The Coolest Non Profit Recycling Programs You’ve Never Heard Of

Despite what you may be imagining, this isn’t another cookie-cutter article about the importance of dropping glass bottles, metal cans, plastic containers and old newspapers into your curbside collection bins – good ol’ recycling. It’s awesome that you do that week after week – and mother nature is definitely smiling ear to ear – but considering the bloated state of our landfills, we’ve all got to do even more to reduce the amount of waste that we produce.
Pretty much everything that passes through our hands can be repurposed and recreated with the right vision and (in some cases) technology. Not just old textiles and rubber tires, either. For starters, chicken feathers can now be transformed into biodegradable plastic, human excrement into an edible meat alternative (yup, you read that right) and lobster shells into earth-friendly golf balls, which suggests that it’s entirely possible for us to reinvent every post-consumer item that we’re normally inclined to kick to the curb.

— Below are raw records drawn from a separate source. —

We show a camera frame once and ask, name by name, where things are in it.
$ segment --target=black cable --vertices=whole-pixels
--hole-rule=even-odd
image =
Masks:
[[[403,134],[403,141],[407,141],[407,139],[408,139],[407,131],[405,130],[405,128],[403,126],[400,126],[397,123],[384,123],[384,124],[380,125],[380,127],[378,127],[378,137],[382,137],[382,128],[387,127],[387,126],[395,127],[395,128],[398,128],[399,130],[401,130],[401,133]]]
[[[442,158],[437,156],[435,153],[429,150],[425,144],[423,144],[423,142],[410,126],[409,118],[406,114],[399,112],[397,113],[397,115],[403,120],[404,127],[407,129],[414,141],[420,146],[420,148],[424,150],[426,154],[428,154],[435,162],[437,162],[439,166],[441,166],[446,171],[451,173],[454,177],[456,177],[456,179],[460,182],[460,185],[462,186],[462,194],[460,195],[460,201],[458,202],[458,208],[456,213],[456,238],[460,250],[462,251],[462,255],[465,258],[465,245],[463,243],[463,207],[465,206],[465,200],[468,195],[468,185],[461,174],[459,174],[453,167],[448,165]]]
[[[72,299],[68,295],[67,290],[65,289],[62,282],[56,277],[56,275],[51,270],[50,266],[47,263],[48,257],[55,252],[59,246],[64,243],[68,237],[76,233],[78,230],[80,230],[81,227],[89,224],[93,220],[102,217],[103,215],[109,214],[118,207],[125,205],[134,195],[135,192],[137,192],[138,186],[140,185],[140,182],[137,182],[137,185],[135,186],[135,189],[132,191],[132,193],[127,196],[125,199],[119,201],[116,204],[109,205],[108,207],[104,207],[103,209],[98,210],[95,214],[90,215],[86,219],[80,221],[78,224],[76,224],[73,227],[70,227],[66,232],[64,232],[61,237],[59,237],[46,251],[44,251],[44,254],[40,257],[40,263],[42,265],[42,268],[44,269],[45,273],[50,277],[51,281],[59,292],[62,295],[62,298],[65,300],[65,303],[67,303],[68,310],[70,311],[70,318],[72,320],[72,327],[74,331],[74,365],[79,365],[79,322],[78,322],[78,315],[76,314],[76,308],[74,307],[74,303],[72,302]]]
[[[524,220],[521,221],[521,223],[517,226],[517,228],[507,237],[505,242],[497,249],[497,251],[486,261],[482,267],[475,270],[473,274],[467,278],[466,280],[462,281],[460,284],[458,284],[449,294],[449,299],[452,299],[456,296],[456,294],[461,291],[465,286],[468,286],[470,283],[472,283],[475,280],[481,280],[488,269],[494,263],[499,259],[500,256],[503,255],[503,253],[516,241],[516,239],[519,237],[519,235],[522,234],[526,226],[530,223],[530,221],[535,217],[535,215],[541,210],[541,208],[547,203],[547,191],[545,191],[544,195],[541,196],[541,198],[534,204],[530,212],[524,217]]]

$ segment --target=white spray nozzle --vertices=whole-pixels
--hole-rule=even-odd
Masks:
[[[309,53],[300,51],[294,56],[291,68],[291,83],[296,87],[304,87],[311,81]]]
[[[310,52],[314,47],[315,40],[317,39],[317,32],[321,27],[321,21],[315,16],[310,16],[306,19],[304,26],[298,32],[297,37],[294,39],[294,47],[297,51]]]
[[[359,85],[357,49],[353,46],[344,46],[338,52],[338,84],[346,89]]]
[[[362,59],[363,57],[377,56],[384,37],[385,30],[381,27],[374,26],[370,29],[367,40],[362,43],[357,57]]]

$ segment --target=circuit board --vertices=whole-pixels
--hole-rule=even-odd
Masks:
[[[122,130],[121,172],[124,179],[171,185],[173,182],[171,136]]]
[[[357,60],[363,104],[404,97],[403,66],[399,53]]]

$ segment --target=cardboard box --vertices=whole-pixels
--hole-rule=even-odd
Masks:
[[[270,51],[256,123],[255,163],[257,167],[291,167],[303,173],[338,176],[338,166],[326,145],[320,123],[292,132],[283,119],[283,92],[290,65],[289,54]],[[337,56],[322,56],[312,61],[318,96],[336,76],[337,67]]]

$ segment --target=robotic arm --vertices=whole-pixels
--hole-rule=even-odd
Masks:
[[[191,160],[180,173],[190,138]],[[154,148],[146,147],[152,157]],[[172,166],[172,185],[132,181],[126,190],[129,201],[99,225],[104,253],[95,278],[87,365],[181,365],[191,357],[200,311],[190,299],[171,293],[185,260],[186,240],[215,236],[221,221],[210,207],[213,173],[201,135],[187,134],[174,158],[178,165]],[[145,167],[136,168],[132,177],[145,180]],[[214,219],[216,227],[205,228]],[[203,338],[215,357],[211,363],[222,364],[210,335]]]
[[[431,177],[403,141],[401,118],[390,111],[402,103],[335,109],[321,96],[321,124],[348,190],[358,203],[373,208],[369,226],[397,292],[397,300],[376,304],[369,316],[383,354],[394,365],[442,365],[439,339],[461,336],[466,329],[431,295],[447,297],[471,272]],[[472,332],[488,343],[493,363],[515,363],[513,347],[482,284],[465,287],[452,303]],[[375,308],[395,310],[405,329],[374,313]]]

Before we get ahead of ourselves though, let’s take a minute or two to appreciate the admirable efforts of the following non-profit organizations. Why? Simply because they’ve created some rather nifty recycling programs for items that aren’t typically even on our radars. What they’re doing is definitely inspiring enough to make you rethink what you chuck into your garbage can.
Clean The World
Ever wonder what happens to the miniaturized bars of soap and body care products that remain once you’ve officially checked out of a hotel? That’s precisely what Paul Till and Shawn Seipler contemplated before learning that across the country – and around the world – they’re given the heave-ho. What a waste, they thought, in light of the fact that individuals in third world nations consistently succumb to easily preventable hygiene-related ailments simply because they don’t have access to one key bacteria-busting ingredient – soap. That’s when they decided to make a real difference. Clean The World was founded with the sole purpose of enabling the hospitality industry to responsibly recycle body care products (they actually sanitize soap bars) so they can then be donated to nationwide homeless shelters and impoverished countries with high rates of disease. Thanks to their vision, well over 380 tons of body care products – that’s the equivalent of 4+ million individual bars of soap and 200,000 pounds of miniature shampoo and conditioner bottles – have been diverted from landfills.
World Vision
There’s one toy that every single one of us grew up with and since it’s so readily available, we take it for granted. A ball. Amazingly, children in economically depressed regions rarely get the opportunity to play with a conventionally manufactured one. Instead, they fashion a somewhat decent replica out of a bag stuffed with garbage, old clothing bound with rope or a wad of tightly wrapped banana leaves, but it’s really not the same and certainly doesn’t bounce as it could. In light of this issue, World Vision has, for years, enabled lucky kiddies to kick their first official ‘real’ soccer ball courtesy of their “Get a Kick Out of Sharing” initiative and the generous donations of people like you.
Ample Harvest
The USDA admits that despite the sweeping food insecurity in our nation, 100 billion pounds of food (or one pound per person daily) is discarded every year in America due to various issues including poor storage, insect infiltration, cosmetic imperfections, spoilage and simple household/food industry waste. If that’s not bad enough, approximately 40 million gardeners in the United States either allow the excess fruits of their labor to decompose on the vine or they compost or discard whatever they can’t or don’t want to eat. Ample Harvest enables backyard gardeners who have an abundance of extra produce to donate it to local food banks without breaking a sweat, doing something good for the community as well as the planet.
Recycle-A-Bicycle
Bicycles are a dime a dozen, right? Perhaps if you’re blessed with economic stability they are, but in the case of quite a lot of other individuals – even in the states – they happen to be so financially challenged that owning a bike seems like a pipe dream. The non-profit organization Recycle-A-Bicycle is more than happy to put your unwanted two wheeler to good use, whether you live in the Big Apple (where they’re located) or you choose to mail them your donation. In exchange for your generosity, they bestow all of the newly acquired bikes that are in sound condition with the necessary tweaks to make them run smoothly and appear snazzier. (Those that are beyond help are used for parts and sold at a steep discount to avid bicyclists.) Then, through their Earn-A-Bike program, they allow community youth to score a freebie bike of their choice upon the successful completion of a specified number of volunteer hours.